EXERCISE DETAILS: The answer should consist of every line of the material, repeated verbatim.
-------
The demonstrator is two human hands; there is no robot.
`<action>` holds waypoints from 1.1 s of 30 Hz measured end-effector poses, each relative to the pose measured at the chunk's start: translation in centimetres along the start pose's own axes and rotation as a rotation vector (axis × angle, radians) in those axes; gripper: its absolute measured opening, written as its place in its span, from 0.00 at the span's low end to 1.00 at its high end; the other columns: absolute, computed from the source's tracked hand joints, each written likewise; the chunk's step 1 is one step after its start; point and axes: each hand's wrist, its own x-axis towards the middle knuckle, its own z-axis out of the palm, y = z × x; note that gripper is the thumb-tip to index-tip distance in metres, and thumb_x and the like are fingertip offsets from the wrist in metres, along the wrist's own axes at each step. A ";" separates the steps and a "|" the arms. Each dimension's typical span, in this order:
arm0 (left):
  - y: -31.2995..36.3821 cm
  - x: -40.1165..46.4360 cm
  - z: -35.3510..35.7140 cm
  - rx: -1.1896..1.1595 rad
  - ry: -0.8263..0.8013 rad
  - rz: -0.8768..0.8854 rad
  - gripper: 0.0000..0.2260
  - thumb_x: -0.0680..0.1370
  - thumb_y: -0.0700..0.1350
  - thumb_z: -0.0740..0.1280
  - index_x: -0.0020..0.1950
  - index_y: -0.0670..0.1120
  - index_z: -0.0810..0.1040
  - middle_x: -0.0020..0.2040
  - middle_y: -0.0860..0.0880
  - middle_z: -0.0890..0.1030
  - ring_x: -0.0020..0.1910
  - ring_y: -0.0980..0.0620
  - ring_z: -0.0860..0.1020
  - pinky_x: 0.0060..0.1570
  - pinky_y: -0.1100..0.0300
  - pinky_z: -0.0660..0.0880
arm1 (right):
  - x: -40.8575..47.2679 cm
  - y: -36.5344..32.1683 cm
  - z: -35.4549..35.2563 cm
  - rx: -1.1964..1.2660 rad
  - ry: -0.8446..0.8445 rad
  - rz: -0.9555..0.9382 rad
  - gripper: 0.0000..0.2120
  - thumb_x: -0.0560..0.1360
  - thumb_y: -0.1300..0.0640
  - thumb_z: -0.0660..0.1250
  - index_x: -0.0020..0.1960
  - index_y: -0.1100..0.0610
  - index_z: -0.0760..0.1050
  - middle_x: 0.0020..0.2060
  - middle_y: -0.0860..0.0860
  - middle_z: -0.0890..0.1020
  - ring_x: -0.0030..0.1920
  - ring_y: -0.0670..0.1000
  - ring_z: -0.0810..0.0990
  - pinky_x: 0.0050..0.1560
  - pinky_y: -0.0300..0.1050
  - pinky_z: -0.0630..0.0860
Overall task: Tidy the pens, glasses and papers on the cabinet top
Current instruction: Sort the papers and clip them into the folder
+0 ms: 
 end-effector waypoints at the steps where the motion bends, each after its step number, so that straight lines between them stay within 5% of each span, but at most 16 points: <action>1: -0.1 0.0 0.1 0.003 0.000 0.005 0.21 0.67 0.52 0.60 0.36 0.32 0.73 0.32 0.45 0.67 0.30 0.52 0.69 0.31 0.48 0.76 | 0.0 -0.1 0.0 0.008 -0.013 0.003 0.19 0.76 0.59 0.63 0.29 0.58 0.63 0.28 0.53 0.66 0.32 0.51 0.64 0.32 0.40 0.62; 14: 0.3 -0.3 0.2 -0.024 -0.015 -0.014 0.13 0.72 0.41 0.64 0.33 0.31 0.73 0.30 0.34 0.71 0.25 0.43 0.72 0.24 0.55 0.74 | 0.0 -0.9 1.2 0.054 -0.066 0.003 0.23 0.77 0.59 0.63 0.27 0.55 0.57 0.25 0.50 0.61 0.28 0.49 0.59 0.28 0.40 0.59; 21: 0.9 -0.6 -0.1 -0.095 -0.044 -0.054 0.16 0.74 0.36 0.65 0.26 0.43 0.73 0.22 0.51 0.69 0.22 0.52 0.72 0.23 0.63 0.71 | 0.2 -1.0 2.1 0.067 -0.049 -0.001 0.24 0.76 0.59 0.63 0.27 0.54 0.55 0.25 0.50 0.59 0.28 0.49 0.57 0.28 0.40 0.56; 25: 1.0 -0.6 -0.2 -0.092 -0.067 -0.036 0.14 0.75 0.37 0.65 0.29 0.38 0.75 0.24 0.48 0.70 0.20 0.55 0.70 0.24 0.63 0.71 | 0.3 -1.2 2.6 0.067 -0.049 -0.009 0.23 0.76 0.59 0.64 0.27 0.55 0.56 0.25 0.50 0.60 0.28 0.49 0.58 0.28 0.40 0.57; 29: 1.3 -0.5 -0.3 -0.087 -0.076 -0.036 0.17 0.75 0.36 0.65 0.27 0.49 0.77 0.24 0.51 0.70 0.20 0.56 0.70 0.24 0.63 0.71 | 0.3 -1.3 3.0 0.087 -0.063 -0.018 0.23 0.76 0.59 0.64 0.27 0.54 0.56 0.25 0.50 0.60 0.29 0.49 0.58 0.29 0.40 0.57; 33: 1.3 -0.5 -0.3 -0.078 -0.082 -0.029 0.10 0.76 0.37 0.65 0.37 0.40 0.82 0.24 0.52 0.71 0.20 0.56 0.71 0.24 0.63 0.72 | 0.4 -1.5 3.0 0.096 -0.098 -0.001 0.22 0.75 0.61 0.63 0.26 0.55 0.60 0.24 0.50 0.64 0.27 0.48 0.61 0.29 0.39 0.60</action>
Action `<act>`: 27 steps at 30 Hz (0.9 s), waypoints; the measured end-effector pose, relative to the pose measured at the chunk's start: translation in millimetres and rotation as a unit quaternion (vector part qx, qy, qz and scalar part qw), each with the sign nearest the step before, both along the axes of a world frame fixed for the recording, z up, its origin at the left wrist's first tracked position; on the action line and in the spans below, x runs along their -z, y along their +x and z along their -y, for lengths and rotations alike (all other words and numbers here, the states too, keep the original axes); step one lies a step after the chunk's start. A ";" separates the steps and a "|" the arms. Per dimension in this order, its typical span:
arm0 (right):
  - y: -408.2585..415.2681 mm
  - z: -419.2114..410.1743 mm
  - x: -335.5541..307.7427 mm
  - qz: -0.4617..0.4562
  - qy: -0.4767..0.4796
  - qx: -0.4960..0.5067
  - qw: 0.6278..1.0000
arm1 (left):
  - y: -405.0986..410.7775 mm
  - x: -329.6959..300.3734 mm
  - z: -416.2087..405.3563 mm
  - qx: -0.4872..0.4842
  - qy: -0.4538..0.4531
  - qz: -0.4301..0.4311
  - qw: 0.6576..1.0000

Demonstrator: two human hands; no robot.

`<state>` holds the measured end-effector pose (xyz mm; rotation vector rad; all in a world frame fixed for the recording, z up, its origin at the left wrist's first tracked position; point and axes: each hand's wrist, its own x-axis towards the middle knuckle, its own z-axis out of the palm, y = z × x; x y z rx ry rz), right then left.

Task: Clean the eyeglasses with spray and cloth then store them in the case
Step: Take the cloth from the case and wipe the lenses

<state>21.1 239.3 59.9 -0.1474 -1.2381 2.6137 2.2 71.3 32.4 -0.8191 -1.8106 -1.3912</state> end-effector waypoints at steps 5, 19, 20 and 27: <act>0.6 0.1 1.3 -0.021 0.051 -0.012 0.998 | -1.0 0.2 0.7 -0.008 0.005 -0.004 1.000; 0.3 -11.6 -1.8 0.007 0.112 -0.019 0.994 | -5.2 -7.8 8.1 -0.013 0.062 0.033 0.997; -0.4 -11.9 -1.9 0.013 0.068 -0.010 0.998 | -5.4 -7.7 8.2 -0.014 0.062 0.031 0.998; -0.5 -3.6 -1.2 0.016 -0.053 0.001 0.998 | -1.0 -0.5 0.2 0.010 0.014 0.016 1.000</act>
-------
FINISHED EXERCISE:
The demonstrator is two human hands; there is no robot.
`<action>` holds waypoints from 1.1 s of 30 Hz measured end-effector poses, each relative to the pose measured at the chunk's start: translation in centimetres along the start pose's own axes and rotation as a rotation vector (axis × angle, radians) in those axes; gripper: its absolute measured opening, written as its place in its span, from 0.00 at the span's low end to 1.00 at its high end; the other columns: absolute, computed from the source's tracked hand joints, each written likewise; the chunk's step 1 is one step after its start; point and axes: each hand's wrist, its own x-axis towards the middle knuckle, its own z-axis out of the palm, y = z × x; note that gripper is the thumb-tip to index-tip distance in metres, and thumb_x and the like are fingertip offsets from the wrist in metres, along the wrist's own axes at each step. A ";" separates the steps and a "|" the arms. Each dimension's typical span, in this order:
arm0 (left):
  - y: -31.2995..36.3821 cm
  - x: -40.1165..46.4360 cm
  - z: -35.3510..35.7140 cm
  - rx: -1.1896..1.1595 rad
  - ry: -0.8263..0.8013 rad
  - rz: -0.8768..0.8854 rad
  - gripper: 0.0000..0.2260
  - thumb_x: -0.0680..0.1370
  - thumb_y: -0.0700..0.1350
  - thumb_z: -0.0740..0.1280
  - index_x: -0.0020..0.1950
  - index_y: -0.0670..0.1120
  - index_z: -0.0810..0.1040
  - middle_x: -0.0020..0.2040
  - middle_y: -0.0860..0.0880
  - middle_z: -0.0890..0.1030
  - ring_x: -0.0020..0.1910
  - ring_y: -0.0980..0.0620
  - ring_z: -0.0860..0.1020
  - pinky_x: 0.0060..0.1570
  - pinky_y: -0.1100..0.0300
  - pinky_z: -0.0660..0.0880
arm1 (right):
  - x: -40.8575..47.2679 cm
  - y: -36.5344..32.1683 cm
  - z: -35.4549..35.2563 cm
  - rx: -1.1964..1.2660 rad
  - ry: -0.8446..0.8445 rad
  - rz: -0.9555..0.9382 rad
  - gripper: 0.0000..0.2120
  - thumb_x: -0.0560..0.1360
  - thumb_y: -0.1300..0.0640
  - thumb_z: -0.0660..0.1250
  - index_x: -0.0020..0.1960
  - index_y: -0.1100..0.0610
  - index_z: -0.0760..0.1050
  - middle_x: 0.0020..0.2060
  - middle_y: -0.0860..0.0860
  - middle_z: -0.0890..0.1020
  - ring_x: -0.0030..0.1920
  - ring_y: -0.0670..0.1000
  - ring_z: -0.0810..0.0990
  - pinky_x: 0.0050..0.1560
  - pinky_y: -0.0300..0.1050
  - pinky_z: -0.0630..0.0860
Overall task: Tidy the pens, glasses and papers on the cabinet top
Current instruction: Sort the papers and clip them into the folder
+0 ms: 
 end-effector waypoints at the steps where the motion bends, each after its step number, so that straight lines between them stay within 5% of each span, but at most 16 points: <action>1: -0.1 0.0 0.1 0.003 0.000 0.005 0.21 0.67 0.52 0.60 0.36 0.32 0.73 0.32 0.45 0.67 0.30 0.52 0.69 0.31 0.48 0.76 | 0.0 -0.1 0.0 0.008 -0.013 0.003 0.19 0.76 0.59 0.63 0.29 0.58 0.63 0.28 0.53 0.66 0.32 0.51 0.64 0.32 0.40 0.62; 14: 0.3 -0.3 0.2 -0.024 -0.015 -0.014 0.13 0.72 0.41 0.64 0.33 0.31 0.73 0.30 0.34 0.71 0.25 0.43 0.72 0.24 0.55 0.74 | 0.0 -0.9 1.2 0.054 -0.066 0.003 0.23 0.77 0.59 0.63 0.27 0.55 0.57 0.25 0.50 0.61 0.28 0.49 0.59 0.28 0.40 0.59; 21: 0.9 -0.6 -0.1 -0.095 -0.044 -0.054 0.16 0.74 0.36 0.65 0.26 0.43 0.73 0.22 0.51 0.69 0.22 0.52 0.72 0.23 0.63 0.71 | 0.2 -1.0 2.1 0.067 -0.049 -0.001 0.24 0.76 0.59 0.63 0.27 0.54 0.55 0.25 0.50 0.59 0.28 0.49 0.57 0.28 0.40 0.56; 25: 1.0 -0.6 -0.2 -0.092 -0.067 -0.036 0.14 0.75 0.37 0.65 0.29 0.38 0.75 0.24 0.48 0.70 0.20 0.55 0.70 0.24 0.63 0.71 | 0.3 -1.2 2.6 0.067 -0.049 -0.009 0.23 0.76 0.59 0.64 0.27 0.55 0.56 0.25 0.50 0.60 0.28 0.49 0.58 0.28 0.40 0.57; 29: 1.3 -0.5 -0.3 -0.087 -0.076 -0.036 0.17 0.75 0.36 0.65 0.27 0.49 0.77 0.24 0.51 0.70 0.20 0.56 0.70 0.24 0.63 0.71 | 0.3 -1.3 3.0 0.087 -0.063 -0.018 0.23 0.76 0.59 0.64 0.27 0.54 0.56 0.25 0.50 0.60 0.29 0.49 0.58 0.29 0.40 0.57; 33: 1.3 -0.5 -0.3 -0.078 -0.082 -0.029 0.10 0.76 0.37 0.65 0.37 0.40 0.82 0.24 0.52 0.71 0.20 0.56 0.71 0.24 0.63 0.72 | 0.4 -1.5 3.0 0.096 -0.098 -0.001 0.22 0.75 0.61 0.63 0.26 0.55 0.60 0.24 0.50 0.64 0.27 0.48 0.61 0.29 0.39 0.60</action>
Action `<act>`: 27 steps at 30 Hz (0.9 s), waypoints; the measured end-effector pose, relative to the pose measured at the chunk's start: translation in millimetres and rotation as a unit quaternion (vector part qx, qy, qz and scalar part qw), each with the sign nearest the step before, both along the axes of a world frame fixed for the recording, z up, its origin at the left wrist's first tracked position; on the action line and in the spans below, x runs along their -z, y along their +x and z along their -y, for lengths and rotations alike (all other words and numbers here, the states too, keep the original axes); step one lies a step after the chunk's start. A ";" separates the steps and a "|" the arms. Per dimension in this order, its typical span:
arm0 (right):
  - y: -408.2585..415.2681 mm
  - z: -419.2114..410.1743 mm
  - x: -335.5541..307.7427 mm
  - qz: -0.4617..0.4562
  - qy: -0.4767..0.4796
  - qx: -0.4960..0.5067
  - qw: 0.6278..1.0000
arm1 (left):
  - y: -405.0986..410.7775 mm
  - x: -329.6959..300.3734 mm
  - z: -416.2087..405.3563 mm
  - qx: -0.4872..0.4842
  - qy: -0.4538..0.4531
  - qz: -0.4301..0.4311
  - qw: 0.6576..1.0000

Demonstrator: two human hands; no robot.

`<state>` holds the measured end-effector pose (xyz mm; rotation vector rad; all in a world frame fixed for the recording, z up, its origin at the left wrist's first tracked position; point and axes: each hand's wrist, its own x-axis towards the middle knuckle, its own z-axis out of the palm, y = z × x; x y z rx ry rz), right then left.

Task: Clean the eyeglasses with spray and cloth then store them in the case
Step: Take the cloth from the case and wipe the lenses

<state>21.1 239.3 59.9 -0.1474 -1.2381 2.6137 2.2 71.3 32.4 -0.8191 -1.8106 -1.3912</state> end-effector waypoints at steps 5, 19, 20 and 27: <act>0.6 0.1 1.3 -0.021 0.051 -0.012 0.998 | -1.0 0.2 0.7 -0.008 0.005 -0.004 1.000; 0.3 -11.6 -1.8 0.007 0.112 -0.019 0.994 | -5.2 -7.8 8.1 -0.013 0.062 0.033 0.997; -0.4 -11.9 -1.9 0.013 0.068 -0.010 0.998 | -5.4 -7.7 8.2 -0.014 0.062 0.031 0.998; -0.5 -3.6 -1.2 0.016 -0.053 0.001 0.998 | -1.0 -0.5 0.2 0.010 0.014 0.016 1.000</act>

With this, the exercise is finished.